In full and word for word, copy the records that follow.

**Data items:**
=== Begin Enclosure ===

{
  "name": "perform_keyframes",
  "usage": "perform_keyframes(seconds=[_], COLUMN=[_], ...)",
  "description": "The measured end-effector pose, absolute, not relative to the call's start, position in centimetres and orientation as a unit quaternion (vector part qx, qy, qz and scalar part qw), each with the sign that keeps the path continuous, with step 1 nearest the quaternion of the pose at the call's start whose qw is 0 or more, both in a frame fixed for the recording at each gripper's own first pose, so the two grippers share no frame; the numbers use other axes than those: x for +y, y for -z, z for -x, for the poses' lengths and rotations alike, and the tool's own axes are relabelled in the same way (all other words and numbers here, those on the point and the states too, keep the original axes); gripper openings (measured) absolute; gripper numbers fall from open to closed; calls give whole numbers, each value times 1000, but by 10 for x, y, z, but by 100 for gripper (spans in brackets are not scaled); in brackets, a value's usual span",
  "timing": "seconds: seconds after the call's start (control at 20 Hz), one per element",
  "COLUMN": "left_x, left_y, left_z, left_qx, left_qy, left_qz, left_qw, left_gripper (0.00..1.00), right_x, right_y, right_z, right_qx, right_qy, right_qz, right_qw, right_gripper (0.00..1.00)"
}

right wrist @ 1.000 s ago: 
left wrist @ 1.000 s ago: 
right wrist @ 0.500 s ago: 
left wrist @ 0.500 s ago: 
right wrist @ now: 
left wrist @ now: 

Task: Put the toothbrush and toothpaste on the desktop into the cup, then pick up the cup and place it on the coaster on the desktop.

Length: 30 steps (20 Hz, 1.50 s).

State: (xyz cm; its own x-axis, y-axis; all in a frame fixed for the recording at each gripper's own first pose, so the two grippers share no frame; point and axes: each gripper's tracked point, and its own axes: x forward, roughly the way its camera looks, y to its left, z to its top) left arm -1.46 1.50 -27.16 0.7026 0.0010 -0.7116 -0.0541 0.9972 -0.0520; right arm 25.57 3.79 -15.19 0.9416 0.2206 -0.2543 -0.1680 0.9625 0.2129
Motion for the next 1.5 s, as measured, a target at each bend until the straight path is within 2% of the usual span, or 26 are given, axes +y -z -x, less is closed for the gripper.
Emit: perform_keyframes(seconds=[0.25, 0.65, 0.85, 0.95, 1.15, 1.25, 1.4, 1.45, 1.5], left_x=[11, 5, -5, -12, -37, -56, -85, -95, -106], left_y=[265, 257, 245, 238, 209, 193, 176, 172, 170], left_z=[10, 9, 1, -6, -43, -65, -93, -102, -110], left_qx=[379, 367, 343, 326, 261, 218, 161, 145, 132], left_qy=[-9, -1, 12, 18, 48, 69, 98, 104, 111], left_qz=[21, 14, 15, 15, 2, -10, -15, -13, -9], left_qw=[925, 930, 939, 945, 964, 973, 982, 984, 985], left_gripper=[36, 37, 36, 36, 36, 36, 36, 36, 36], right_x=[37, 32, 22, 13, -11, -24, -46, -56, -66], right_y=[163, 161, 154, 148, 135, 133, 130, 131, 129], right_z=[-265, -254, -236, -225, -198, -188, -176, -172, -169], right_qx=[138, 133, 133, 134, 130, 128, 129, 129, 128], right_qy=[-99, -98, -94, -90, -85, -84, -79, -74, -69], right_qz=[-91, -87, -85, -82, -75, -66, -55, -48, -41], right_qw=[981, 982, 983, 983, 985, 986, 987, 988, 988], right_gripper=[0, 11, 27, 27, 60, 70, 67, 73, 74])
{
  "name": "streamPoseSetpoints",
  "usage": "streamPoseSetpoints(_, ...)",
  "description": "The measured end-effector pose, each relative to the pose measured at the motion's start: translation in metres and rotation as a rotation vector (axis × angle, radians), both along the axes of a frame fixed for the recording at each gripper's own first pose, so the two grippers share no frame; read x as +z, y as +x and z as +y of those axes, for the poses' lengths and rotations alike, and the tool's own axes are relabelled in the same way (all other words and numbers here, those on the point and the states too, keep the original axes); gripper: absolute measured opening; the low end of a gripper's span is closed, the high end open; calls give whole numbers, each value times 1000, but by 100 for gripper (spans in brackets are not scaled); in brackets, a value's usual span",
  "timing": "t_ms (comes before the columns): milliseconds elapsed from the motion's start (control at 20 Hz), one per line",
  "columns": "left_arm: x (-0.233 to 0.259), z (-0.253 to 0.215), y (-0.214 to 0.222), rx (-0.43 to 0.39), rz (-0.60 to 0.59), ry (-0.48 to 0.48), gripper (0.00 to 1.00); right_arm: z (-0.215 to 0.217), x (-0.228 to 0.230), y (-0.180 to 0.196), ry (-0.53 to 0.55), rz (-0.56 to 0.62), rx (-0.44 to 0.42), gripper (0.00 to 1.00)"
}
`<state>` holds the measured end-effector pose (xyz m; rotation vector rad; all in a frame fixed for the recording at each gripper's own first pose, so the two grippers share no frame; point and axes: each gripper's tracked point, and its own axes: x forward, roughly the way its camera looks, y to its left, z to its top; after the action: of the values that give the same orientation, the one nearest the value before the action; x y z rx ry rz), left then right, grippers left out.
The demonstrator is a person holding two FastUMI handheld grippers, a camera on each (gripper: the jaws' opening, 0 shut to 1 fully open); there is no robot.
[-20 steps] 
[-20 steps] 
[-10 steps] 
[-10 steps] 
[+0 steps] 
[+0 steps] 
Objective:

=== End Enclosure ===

**Answer for this exercise:**
{
  "name": "perform_keyframes",
  "usage": "perform_keyframes(seconds=[_], COLUMN=[_], ...)",
  "description": "The measured end-effector pose, absolute, not relative to the call's start, position in centimetres and orientation as a unit quaternion (vector part qx, qy, qz and scalar part qw), each with the sign that keeps the path continuous, with step 1 nearest the quaternion of the pose at the call's start whose qw is 0 or more, both in a frame fixed for the recording at each gripper's own first pose, so the two grippers share no frame; the numbers use other axes than those: x for +y, y for -z, z for -x, for the poses' lengths and rotations alike, and the tool's own axes are relabelled in the same way (all other words and numbers here, those on the point and the states too, keep the original axes); gripper openings (measured) absolute; gripper numbers fall from open to closed; calls give whole numbers, each value times 1000, but by 10 for x, y, z, but by 100 for gripper (spans in brackets are not scaled); in brackets, a value's usual span",
  "timing": "seconds: seconds after the call's start (control at 20 Hz), one per element",
  "COLUMN": "left_x, left_y, left_z, left_qx, left_qy, left_qz, left_qw, left_gripper (0.00..1.00), right_x, right_y, right_z, right_qx, right_qy, right_qz, right_qw, right_gripper (0.00..1.00)"
}

right wrist @ 1.000 s ago: 
left wrist @ 1.000 s ago: 
right wrist @ 0.500 s ago: 
left wrist @ 0.500 s ago: 
right wrist @ now: 
left wrist @ now: 

Task: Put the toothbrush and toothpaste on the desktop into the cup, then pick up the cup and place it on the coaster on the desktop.

Length: 30 steps (20 Hz, 1.50 s).

State: (xyz cm; its own x-axis, y-axis; all in a frame fixed for the recording at each gripper's own first pose, so the two grippers share no frame; point and axes: each gripper's tracked point, and its own axes: x forward, roughly the way its camera looks, y to its left, z to its top) left arm -1.46 1.50 -27.16 0.7026 0.0010 -0.7116 -0.0541 0.9972 -0.0520; right arm 25.57 3.79 -15.19 0.9416 0.2206 -0.2543 -0.1680 0.9625 0.2129
Motion for the next 1.5 s, as measured, a target at each bend until the straight path is within 2% of the usual span, or 26 are given, axes +y -z -x, less is closed for the gripper.
Emit: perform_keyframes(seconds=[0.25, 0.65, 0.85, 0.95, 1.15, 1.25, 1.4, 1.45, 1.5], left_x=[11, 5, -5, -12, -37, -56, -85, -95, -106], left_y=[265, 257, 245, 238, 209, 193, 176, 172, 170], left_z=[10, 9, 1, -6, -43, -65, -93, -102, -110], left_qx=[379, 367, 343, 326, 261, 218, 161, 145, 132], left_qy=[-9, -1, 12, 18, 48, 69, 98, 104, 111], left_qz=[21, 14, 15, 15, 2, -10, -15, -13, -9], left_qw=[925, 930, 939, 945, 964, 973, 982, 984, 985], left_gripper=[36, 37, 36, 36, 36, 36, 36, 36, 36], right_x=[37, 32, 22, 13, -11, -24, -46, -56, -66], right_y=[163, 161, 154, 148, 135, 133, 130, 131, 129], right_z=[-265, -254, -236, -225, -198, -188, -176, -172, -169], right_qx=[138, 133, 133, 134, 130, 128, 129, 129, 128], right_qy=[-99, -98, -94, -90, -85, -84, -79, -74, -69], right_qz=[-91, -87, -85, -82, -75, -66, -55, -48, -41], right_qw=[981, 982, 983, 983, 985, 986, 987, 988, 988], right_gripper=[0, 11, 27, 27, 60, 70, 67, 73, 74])
{
  "name": "streamPoseSetpoints",
  "usage": "streamPoseSetpoints(_, ...)",
  "description": "The measured end-effector pose, each relative to the pose measured at the motion's start: translation in metres and rotation as a rotation vector (axis × angle, radians), both along the axes of a frame fixed for the recording at each gripper's own first pose, so the two grippers share no frame; read x as +z, y as +x and z as +y of those axes, for the poses' lengths and rotations alike, and the tool's own axes are relabelled in the same way (all other words and numbers here, those on the point and the states too, keep the original axes); gripper: absolute measured opening; the low end of a gripper's span is closed, the high end open; calls give whole numbers, each value times 1000, but by 100 for gripper (spans in brackets are not scaled); in brackets, a value's usual span",
  "timing": "t_ms (comes before the columns): milliseconds elapsed from the motion's start (control at 20 Hz), one per line",
  "columns": "left_arm: x (-0.233 to 0.259), z (-0.253 to 0.215), y (-0.214 to 0.222), rx (-0.43 to 0.39), rz (-0.60 to 0.59), ry (-0.48 to 0.48), gripper (0.00 to 1.00); right_arm: z (-0.215 to 0.217), x (-0.228 to 0.230), y (-0.180 to 0.196), ry (-0.53 to 0.55), rz (-0.56 to 0.62), rx (-0.44 to 0.42), gripper (0.00 to 1.00)"
}
`<state>` holds the measured end-effector pose (xyz m; rotation vector rad; all in a frame fixed for the recording at each gripper's own first pose, so the two grippers share no frame; point and axes: each gripper's tracked point, and its own axes: x forward, roughly the way its camera looks, y to its left, z to its top; after the action: of the values that give the same orientation, the one nearest the value before the action; x y z rx ry rz), left then right, grippers left out.
The demonstrator is a person holding two FastUMI handheld grippers, a camera on each (gripper: the jaws' opening, 0 shut to 1 fully open); there is no robot.
[-20 steps] 
[-20 steps] 
[-10 steps] 
[-10 steps] 
[+0 steps] 
[+0 steps] 
Objective:

No additional response is required.